Breakthrough turned to Dyer Brown & Associates, a national design firm known for expertise and thought leadership in commercial real estate. (Breakthrough’s parent company Tishman Speyer works frequently with the firm on strategies for keeping their office buildings leased up.) In this case, Dyer Brown proposed a package of environmental graphics, signage, and wayfinding elements to create a unified identity and experience, drawing inspiration from both the CRISPR brand and The 105’s architecture.

“We’ve developed a positive collaborative relationship with Breakthrough, supported by the fact that we have existing relationships with their project manager for The 105,” says Darrin Hunter, Assoc. AIA, senior design manager (digital, visual, and brand) for Dyer Brown. “With CRISPR participating in the process, we were given a larger than usual canvas to work on, so to speak.”

That “canvas” extends from signage for CRISPR at the top of the mid-rise building and over the entrance canopy, signifying their sole tenancy, to the large number 105 on a street-facing concrete knee wall, to wayfinding signage throughout common areas including the parking garage and basement level. 

Architecture-inspired signage

The resulting scheme presents an object lesson in scalable wayfinding, resolving and unifying various distances, scales and points of approach: employees and visitors first view The 105 from a distance, then the canopy followed by the address number beneath, then applied films with legally required information (e.g. “no smoking) on the glazed first-floor façade, and finally the human-scale wayfinding elements inside.

All of the original graphic elements by Dyer Brown draw inspiration from Payette’s architecture for the 105, especially the signature undulating vertical insets of glazed terra cotta panels adding a unique twist to the façade, subtly evocative of DNA strands.

Hunter’s wayfinding scheme includes echoes of those sculpted geometric forms, helping to solidify a brand identity for The 105 independent of (but in harmony with) CRISPR’s tenancy.

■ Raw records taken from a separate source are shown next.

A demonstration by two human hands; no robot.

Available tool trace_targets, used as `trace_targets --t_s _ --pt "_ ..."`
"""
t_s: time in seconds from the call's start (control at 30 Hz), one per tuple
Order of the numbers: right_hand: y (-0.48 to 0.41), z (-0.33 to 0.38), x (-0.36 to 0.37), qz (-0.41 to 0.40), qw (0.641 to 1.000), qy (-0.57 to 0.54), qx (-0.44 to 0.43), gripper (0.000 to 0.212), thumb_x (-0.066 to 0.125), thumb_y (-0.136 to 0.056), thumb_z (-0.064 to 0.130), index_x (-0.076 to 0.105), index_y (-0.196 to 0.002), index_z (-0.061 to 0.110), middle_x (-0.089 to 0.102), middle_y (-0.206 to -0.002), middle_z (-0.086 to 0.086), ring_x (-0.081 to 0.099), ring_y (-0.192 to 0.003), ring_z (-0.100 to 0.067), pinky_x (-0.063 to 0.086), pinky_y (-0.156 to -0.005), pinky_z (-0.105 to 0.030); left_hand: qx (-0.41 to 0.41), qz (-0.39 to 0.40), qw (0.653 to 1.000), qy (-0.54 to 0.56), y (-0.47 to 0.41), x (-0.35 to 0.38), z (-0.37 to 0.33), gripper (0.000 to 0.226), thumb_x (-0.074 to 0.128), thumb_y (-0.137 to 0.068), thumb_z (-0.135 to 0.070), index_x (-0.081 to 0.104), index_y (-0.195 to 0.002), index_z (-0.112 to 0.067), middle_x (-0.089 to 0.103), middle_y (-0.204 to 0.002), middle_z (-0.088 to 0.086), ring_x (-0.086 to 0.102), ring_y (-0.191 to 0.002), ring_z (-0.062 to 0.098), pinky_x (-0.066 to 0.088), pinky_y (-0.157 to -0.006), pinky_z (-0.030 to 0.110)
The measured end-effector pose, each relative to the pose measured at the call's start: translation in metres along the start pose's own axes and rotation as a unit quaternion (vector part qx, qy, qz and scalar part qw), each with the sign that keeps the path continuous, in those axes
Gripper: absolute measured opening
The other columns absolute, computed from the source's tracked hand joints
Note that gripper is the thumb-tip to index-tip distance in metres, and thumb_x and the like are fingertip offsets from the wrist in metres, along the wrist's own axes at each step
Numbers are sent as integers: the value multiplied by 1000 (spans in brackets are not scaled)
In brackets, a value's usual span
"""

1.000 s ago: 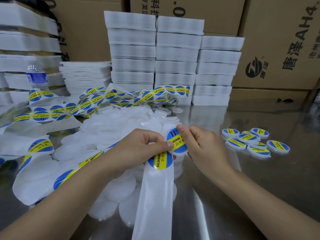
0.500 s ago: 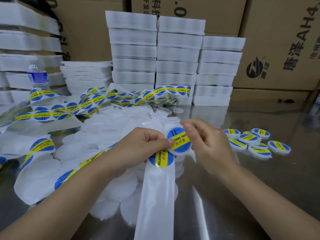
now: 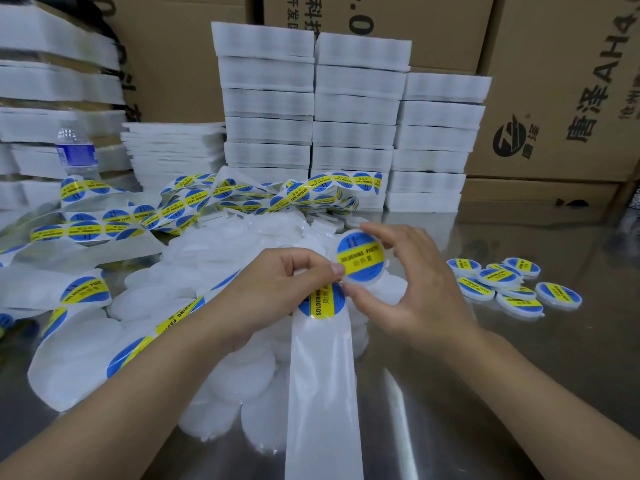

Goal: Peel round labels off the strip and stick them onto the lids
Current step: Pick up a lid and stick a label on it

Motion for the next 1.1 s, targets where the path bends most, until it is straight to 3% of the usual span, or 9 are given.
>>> trace_targets --t_s 0.13,0.27,0.43,0.53,0.63,0.77,0.87,0.93,1.1 --pt "-1 -44 -5 -42 986 69 145 55 65 -78 41 52 -125 15 59 -113 4 47 -105 -18 36 -88 -27 -4 -10 1000 5 -2 -5 3 15 67 -83 -28 73 -72 -35 76 -84 -8 71 -83 7 46 -64 17" --pt "16 -105 2 98 915 200 337 63 65 -78 42 44 -131 17 57 -124 -9 44 -119 -28 35 -92 -36 0 -21 999 29 -5 -9 7 19 68 -82 -17 73 -75 -34 76 -85 -5 72 -84 9 50 -73 18" --pt "28 -129 1 194 841 338 376 55 54 -79 47 45 -123 15 61 -118 -9 48 -117 -29 34 -91 -37 25 -39 999 23 -7 -11 8 25 67 -85 -15 72 -83 -40 76 -85 -5 72 -88 9 51 -86 30" --pt "28 -131 -1 194 833 361 373 50 54 -80 42 46 -120 13 53 -127 -9 37 -127 -28 31 -99 -39 47 -52 997 39 -7 -14 5 27 65 -85 -12 73 -88 -38 76 -84 -5 72 -87 8 53 -76 17" --pt "13 -110 -7 82 902 270 327 49 58 -86 34 50 -129 13 42 -140 -7 23 -135 -26 21 -107 -35 59 -80 993 57 -7 -18 2 30 64 -86 -7 69 -99 -34 76 -83 -4 71 -85 6 50 -67 10" --pt "-5 -55 -13 -56 975 9 215 23 63 -85 31 62 -105 19 64 -104 4 47 -110 -21 34 -91 -28 91 -117 987 66 -5 -22 -3 42 66 -85 -9 62 -109 -42 76 -90 -4 70 -90 5 51 -69 11" --pt "-3 -16 6 20 932 -275 233 29 55 -75 54 59 -97 36 70 -84 11 60 -90 -11 43 -78 -23 133 -104 982 85 -1 -18 -11 51 61 -88 -2 53 -124 -39 74 -102 -5 68 -89 -2 46 -61 5" --pt "1 -1 19 71 908 -345 229 35 57 -73 55 55 -104 38 69 -82 12 60 -87 -10 44 -81 -25 144 -85 981 93 1 -13 -14 55 56 -90 1 48 -132 -33 71 -111 -5 67 -85 -6 43 -59 3" --pt "5 1 32 104 856 -437 257 40 68 -82 9 52 -112 28 65 -70 5 57 -68 -8 45 -69 -20 183 -13 977 106 4 -7 -21 57 54 -87 10 55 -123 -35 70 -108 -18 64 -101 -3 48 -74 10"
Point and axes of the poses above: each hand's wrist, its own y-axis away from the middle knuckle, its own x-axis out of the palm, z = x × y, the point moved 6 cm from there along -y, towards the middle knuckle
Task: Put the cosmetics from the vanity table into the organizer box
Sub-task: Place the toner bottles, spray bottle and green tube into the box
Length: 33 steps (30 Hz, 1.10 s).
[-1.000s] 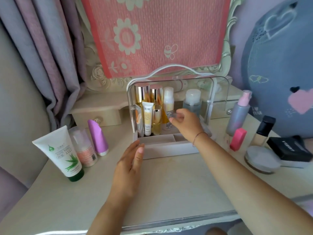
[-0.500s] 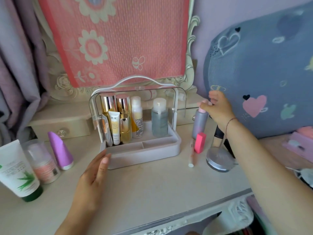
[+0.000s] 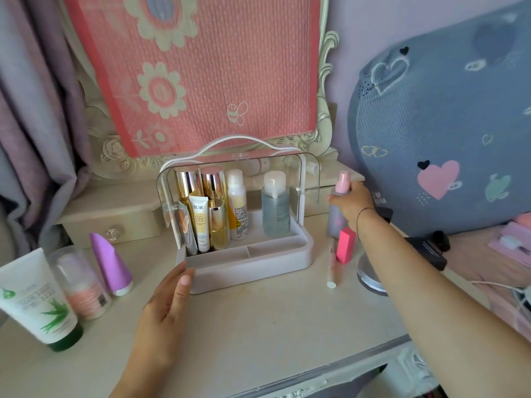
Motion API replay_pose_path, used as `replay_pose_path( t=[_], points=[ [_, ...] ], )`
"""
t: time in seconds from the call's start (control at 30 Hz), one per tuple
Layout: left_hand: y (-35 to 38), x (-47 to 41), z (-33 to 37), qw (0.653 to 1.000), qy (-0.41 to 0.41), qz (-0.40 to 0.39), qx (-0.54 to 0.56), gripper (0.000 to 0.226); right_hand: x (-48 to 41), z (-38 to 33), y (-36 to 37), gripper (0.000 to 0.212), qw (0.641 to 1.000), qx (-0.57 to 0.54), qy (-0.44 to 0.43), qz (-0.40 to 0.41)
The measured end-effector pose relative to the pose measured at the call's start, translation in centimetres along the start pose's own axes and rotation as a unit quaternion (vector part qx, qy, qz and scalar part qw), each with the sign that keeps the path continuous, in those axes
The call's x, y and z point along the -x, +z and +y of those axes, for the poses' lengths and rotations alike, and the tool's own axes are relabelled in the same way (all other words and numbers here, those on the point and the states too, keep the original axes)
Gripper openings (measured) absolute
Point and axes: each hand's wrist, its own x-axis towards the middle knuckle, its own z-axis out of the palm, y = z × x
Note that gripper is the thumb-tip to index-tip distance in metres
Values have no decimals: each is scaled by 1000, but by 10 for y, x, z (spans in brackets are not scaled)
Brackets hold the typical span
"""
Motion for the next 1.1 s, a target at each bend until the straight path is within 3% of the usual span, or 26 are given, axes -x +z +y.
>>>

That brand aesthetic is minimal, modernist, spare, and clean, right down to the emergency egress and ADA compliance signage – elements which many commercial owners consider standard and perfunctory – which Dyer Brown ensured would satisfy applicable codes and regulations.

“From a point of view that values seamless experience, it’s always best when the architecture itself suggests pathways and guides occupants,” says Hunter. “But signage and graphics can be that last touch, where the architect reaches out with information you need. Done well, it adds some flair and polish, making the user feel their needs have been anticipated while upholding the architectural concept.”

Hunter adds that his team benefited from great collaborative relationships with Payette (who also designed a great building to work with, he notes) and the reliably forward-thinking and creative executives at Breakthrough Properties and Tishman Speyer.